Saturday, September 5, 2009

Part 7

I didn’t stay long after that, I guess that we really didn’t have all that much else to say to each other about the subject. Well, maybe we had plenty to say; we just didn’t know how to say it yet. I think it was mostly me needing to leave, Mike has always been better at controlling himself.

I think talking about Sheryl out loud was the biggest issue. We’d never really talked about what happens after I drop Mike off at one of these things. I mean, I knew exactly what was going on, but knowing about it and saying it out loud are too different things. It was just and idea, a thought that could float away. Nothing was real about it.

This made it real.

Here’s the thing, once I said that I was going to be the one… taking care of Sheryl. Well, that’s when it became a promise. I had thought about it, sure. I had thought about the other three people too because they deserved to die too. Mike was pretty careful about picking these people out. I’m still surprised how many people out there are just pure monstrosities. But Mike was the one who needed to do this, almost as a therapy. It helped him stay normal, if that makes any sense.

But I am normal, so I shouldn’t need to do any of this. And if I feel this way about this person just by reading a file, you’d think that someone else closer to the whole thing would have taken care of it by now. Sometimes people need to step up and nobody is around willing to take the plunge. But they don’t, and then there are those like Mike who’ve been pushed so far that all they can do is push back. I don’t know how I became one of those people, or if I really am one of those people. I don’t know if I can do this.

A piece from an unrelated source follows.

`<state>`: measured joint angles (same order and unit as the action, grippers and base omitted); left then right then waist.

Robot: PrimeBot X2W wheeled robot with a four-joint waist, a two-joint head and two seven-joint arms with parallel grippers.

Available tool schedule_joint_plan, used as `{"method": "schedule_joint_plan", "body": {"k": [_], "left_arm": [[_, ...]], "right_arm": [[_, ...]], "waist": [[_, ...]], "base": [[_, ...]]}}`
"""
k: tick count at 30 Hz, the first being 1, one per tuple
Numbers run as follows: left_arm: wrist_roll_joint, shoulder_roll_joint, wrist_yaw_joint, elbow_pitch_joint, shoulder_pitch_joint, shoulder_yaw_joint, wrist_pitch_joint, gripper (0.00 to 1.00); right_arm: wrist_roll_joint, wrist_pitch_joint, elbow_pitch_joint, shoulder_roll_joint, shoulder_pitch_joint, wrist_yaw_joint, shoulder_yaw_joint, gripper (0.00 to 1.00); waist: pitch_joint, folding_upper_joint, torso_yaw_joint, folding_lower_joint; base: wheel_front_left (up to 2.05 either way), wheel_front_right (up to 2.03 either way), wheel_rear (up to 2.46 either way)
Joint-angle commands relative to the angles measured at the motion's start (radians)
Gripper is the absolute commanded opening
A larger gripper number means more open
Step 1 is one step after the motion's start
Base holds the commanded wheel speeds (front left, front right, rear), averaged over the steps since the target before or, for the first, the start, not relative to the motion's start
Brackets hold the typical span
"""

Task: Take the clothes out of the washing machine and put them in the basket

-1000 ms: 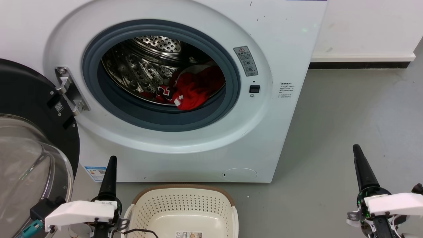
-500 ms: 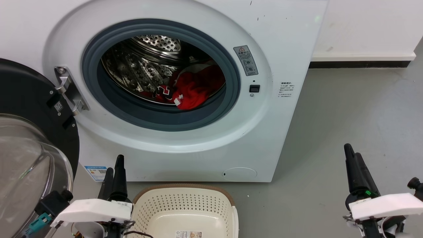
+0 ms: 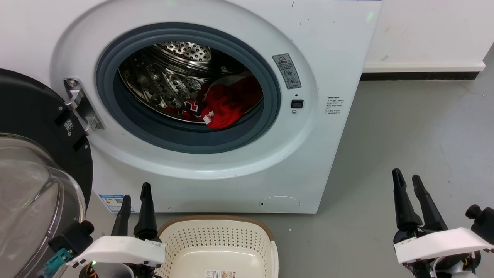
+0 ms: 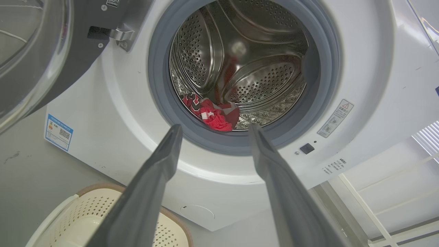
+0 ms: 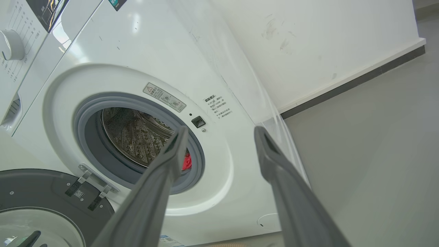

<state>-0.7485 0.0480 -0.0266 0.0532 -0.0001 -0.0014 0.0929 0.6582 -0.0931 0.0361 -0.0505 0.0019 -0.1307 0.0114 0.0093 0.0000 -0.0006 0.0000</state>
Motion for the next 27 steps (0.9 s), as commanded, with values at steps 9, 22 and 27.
{"method": "schedule_joint_plan", "body": {"k": [9,22,27], "left_arm": [[0.154,0.002,-0.014,-0.03,0.018,-0.028,0.035,1.0],[0.305,0.002,-0.028,-0.043,0.04,-0.044,0.07,1.0],[0.352,0.003,-0.03,-0.047,0.049,-0.045,0.082,1.0]], "right_arm": [[-0.142,-0.034,-0.041,-0.001,0.014,0.0,-0.011,1.0],[-0.294,-0.069,-0.068,0.0,0.036,0.0,-0.02,1.0],[-0.346,-0.082,-0.078,0.0,0.041,0.0,-0.025,1.0]], "waist": [[-0.001,0.0,0.0,0.0],[0.0,0.0,0.002,0.0],[0.0,0.0,0.001,0.0]], "base": [[0.0,0.0,0.0],[0.0,0.0,0.0],[0.0,0.0,0.0]]}}
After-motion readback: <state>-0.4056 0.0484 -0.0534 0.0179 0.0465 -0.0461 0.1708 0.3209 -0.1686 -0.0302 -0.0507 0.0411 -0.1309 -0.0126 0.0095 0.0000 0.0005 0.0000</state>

So I stopped by the liquor store to pick up a pack of cigarettes, I hadn’t smoked much in years and it had been even longer since I’d actually bought a whole pack of cigarettes. But I felt justified. Sometimes you just feel like you want to die, just a little bit. Having a smoke is a great way to indulge that feeling. I figured Ella was going to kill me when she found out, so I’ll have to come up with a good story. Fuck it, I needed them.

Mike was right about Ella though; at least now that I think about it I think he’s right. She’s a nurse for chrissakes; her job is to help save lives. My new hobby involves taking them away. I wonder if she’ll believe it was all for the right reasons when she finds out. Does that make a difference? I don’t know how long I can keep this all a secret, or how long before Mike and I get caught. But I’m pretty damn sure that it’s not going to be forever. I wonder if I’ll be more mortified or embarrassed?

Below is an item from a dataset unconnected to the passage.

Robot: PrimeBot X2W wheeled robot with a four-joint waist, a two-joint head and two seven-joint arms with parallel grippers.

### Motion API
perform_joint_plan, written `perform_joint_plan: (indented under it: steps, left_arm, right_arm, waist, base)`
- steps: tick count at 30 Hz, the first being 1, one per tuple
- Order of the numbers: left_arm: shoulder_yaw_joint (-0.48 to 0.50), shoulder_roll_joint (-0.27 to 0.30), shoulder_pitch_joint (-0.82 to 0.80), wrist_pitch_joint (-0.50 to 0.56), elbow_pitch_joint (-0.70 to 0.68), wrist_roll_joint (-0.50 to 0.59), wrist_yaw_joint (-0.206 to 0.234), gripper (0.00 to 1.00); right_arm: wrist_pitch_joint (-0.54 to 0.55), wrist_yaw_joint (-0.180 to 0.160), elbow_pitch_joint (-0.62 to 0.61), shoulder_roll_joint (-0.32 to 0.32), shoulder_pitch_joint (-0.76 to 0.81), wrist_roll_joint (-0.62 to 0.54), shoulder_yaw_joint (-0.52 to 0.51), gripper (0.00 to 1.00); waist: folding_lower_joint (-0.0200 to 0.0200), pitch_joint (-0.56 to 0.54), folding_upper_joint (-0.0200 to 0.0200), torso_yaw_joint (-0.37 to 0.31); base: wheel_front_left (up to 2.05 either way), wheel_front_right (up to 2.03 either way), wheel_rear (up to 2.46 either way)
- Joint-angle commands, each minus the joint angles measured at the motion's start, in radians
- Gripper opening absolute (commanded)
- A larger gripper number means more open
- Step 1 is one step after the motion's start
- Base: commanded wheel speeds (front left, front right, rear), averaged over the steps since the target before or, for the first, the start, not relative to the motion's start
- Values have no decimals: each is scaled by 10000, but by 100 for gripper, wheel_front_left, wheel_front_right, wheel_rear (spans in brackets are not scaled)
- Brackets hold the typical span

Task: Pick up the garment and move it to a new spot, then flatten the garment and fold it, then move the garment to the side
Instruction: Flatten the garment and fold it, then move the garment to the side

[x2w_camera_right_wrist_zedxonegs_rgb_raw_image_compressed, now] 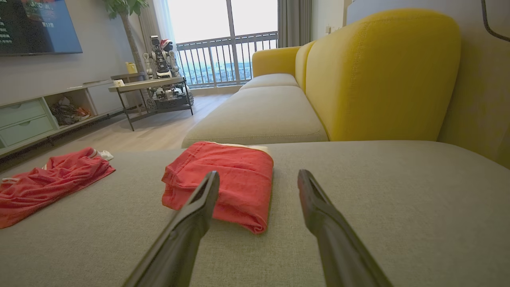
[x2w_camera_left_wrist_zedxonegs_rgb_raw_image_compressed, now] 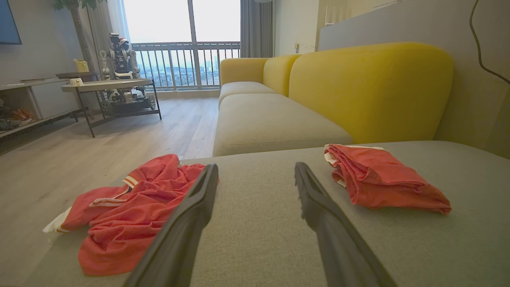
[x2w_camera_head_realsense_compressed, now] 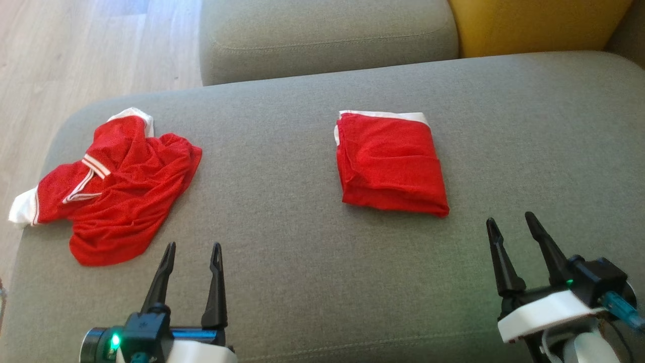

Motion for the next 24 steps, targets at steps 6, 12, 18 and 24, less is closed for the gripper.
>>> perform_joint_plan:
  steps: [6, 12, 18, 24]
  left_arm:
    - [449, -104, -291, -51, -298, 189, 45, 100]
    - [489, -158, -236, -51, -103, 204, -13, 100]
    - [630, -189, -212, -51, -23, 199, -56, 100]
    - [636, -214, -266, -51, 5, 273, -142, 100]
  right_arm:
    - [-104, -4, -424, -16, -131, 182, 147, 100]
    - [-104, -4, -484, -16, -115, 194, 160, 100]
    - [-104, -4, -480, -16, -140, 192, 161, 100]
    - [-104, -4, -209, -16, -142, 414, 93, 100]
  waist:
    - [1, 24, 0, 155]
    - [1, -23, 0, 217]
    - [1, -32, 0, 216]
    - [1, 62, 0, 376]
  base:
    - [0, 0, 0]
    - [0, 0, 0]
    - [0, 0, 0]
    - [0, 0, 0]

These aren’t good thoughts, and they’re going to make me as sloppy as Mike’s hate makes him. I get the hate, hell it’s my motivating factor as much as anything else is. But I wish that he believed that we were doing all this for a good reason, that we were on the right side of something. Making it all hate and vengeance is too dirty. There should be some justice and honor in there. It doesn’t have to be true.

I packed the cigarettes slowly, forgetting why I felt the compulsion to engage in this silly ritual. I don’t know that it’s ever actually made a difference in the quality of the smoke. Oh well, old habits die hard, and stupid ones last forever. I took off the cellophane and pulled off the foil end liner. I threw the trash away as I walked to the car, pulling out a cigarette and putting it in my mouth as I went. Then I realized that I didn’t have a lighter, I thought they used to be standard in cars?

I didn’t want to go back inside and feel like an idiot getting a box of matches, so I decided to just drive home and get matches there. Ella wouldn’t be home for a couple hours anyway, and if I took a shower and scrubbed my gums with steel wool she might not even notice.

As I drove home I thought about the night before with Ella, how she acted almost childish. She seemed really happy about something, but I don’t know what. I guess that sometimes we just need to be happy, and it’s especially important to try when you have no good reason. She did have those strawberries and that champagne ready though, and I should probably figure out why. In my experience, women don’t always have a good reason to celebrate but they always come up with some kind of reason. Was it an anniversary of something I forgot? Wouldn’t she have told me if it was? Wouldn’t she have been decidedly not happy?

I decided to stop thinking about anything for the rest of the drive, and concentrated firmly on that concept. It didn’t really work; I couldn’t stop fixating on something. The song playing on the radio, why the digital clock’s numbers were white when it would make more sense for them to be red. All the instruments in a car should glow red so it doesn’t hurt your night vision. How can I, the frickin accountant, know this but the engineers in multi-billion dollar companies can’t? It just doesn’t make any sense. Get your shit together boys.

When I got home I discovered that the cigarette was still hanging stupidly from my mouth. The paper had gotten stuck to my lips, and when I pulled took it out of my mouth it tore around the filter. I peeled the rest of the paper off the filter until it fell off the tobacco end. I smelled the tobacco and all it really smelled like was paper, which just seemed ridiculous. I rolled it firmly between my fingers until the tobacco shards floated softly to the patio.

This is stupid, I don’t want to kill myself one smoke at a time. I want to kill Sheryl Bowman for what she’s done and I want to know that I’m going to be able to do it. Mike would.